Retype exactly the lines that run from the start of the data to the line holding "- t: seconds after", including both, and only those.
-------- RECORDS SHOWN
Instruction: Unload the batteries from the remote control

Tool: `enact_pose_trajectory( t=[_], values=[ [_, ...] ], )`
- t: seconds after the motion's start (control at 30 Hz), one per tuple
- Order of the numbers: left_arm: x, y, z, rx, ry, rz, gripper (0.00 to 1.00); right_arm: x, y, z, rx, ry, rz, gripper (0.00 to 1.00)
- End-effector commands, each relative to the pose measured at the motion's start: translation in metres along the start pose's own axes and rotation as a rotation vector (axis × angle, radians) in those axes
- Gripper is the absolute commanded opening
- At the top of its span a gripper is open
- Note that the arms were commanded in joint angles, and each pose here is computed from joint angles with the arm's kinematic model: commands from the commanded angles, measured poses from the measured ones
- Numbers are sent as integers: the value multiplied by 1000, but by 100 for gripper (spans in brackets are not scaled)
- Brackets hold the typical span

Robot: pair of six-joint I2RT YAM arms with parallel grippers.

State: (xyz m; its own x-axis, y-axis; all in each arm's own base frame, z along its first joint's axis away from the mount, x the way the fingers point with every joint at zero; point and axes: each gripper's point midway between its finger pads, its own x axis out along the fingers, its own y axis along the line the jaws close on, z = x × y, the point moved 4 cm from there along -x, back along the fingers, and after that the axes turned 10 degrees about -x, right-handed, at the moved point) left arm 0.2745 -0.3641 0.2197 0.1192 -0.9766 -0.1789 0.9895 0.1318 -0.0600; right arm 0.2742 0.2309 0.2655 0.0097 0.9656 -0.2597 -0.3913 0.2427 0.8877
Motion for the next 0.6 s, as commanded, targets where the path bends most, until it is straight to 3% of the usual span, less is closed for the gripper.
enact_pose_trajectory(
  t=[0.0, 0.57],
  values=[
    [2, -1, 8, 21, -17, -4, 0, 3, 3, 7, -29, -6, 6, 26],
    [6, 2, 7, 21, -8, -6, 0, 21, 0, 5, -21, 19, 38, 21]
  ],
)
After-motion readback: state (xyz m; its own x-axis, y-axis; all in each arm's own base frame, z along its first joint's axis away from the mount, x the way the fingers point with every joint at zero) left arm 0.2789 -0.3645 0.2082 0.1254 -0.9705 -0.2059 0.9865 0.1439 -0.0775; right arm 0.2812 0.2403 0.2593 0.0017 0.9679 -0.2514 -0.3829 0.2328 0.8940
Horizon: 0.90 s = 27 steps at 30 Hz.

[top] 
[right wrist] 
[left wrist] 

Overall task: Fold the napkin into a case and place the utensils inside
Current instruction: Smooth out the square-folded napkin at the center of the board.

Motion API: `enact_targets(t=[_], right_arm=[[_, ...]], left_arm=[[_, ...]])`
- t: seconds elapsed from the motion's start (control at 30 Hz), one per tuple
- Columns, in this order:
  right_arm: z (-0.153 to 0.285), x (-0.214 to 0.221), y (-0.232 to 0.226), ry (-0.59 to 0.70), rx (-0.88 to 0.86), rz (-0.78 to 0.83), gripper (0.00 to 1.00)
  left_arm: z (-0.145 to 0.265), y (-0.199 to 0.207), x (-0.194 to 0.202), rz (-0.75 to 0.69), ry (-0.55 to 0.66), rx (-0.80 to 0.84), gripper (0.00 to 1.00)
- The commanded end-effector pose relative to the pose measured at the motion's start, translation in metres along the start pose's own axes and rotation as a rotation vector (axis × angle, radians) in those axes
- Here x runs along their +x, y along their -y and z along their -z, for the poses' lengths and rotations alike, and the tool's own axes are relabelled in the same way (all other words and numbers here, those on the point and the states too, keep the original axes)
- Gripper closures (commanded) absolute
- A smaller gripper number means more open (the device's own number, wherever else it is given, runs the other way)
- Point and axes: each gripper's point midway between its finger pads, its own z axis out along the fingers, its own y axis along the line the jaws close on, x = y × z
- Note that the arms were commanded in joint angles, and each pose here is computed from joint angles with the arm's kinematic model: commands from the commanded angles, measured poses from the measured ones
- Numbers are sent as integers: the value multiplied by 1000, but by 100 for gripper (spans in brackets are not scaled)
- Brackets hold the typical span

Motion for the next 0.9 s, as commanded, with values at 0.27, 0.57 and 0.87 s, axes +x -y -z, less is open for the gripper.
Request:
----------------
ANSWER SPACE:
Instruction: Unload the batteries from the remote control

Tool: `enact_pose_trajectory( t=[_], values=[ [_, ...] ], )`
- t: seconds after the motion's start (control at 30 Hz), one per tuple

A complete answer has now been given to the exercise.